Domani si insedia commissione, nuove regole primo punto in agenda.
"Con il nuovo programma dell'Ecm credo proprio che riusciremo a mettere un freno al cosiddetto turismo congressuale. Con il passaggio dall'accreditamento degli eventi all'accreditamento dei provider, infatti, saranno le aziende sanitarie e i policlinici universitari ad assumersi le maggiori responsabilità in materia di formazione". Parola di Amedeo Bianco, presidente Fnomceo e vicepresidente della nuova commissione nazionale Ecm, che commenta così le dichiarazioni del sottosegretario al Welfare, Ferruccio Fazio, che auspica "il ritorno dell'Ecm negli istituti, e lo stop al turismo congressuale". "Credo proprio che Fazio abbia ragione", spiega Bianco a Pharmakronos. "Che molti provider sollecitassero attività formative nei modi più
accattivanti è un fatto noto". Ma il vento sembrerebbe cambiato. "Domani si insedia la nuova Commissione Ecm e al primo punto dell'agenda ci sarà proprio il passaggio dall'accreditamento degli eventi a quello dei provider.
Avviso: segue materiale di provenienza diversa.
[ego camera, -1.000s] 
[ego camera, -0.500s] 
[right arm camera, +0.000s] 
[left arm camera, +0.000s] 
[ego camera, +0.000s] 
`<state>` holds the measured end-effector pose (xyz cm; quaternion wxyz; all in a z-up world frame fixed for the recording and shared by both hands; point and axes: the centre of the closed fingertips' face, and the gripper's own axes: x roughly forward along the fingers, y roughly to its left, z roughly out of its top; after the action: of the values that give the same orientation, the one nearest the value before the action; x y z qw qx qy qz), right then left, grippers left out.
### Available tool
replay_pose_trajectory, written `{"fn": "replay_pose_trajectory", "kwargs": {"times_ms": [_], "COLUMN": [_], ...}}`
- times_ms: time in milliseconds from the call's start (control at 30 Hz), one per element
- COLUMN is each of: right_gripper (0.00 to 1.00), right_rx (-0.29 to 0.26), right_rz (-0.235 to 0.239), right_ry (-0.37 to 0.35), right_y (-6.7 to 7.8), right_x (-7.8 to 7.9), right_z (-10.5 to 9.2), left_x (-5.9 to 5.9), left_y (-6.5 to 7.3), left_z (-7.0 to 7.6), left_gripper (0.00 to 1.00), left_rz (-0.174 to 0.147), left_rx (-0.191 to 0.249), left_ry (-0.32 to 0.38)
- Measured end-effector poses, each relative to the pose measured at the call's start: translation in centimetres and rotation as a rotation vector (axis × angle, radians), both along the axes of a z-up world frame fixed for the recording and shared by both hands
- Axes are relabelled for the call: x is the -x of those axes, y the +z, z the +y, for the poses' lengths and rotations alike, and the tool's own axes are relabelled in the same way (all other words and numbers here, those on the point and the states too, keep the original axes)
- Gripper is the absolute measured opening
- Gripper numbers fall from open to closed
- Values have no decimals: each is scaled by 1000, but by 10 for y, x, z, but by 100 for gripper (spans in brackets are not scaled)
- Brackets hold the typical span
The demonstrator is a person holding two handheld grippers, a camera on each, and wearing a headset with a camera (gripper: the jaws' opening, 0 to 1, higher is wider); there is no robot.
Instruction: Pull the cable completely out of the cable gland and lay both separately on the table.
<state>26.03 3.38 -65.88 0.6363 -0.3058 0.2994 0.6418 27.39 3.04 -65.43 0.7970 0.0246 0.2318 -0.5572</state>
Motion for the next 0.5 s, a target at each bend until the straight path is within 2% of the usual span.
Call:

Questo consentirà una maggiore trasparenza nella gestione dei programmi formativi che, perlopiù, saranno di competenza delle Asl e delle Università". Una responsabilità a cui saranno chiamati anche i soggetti privati. "Tra questi le società scientifiche che, anche se svolgono una funzione pubblica, sono privati. Dovranno quindi dotarsi di procedure, regole e strumenti che ne consentano l'accreditamento. Sarà l'occasione per agire con rigore su provider che non hanno nulla a che fare con la formazione, ma solo con la promozione di iniziative commerciali".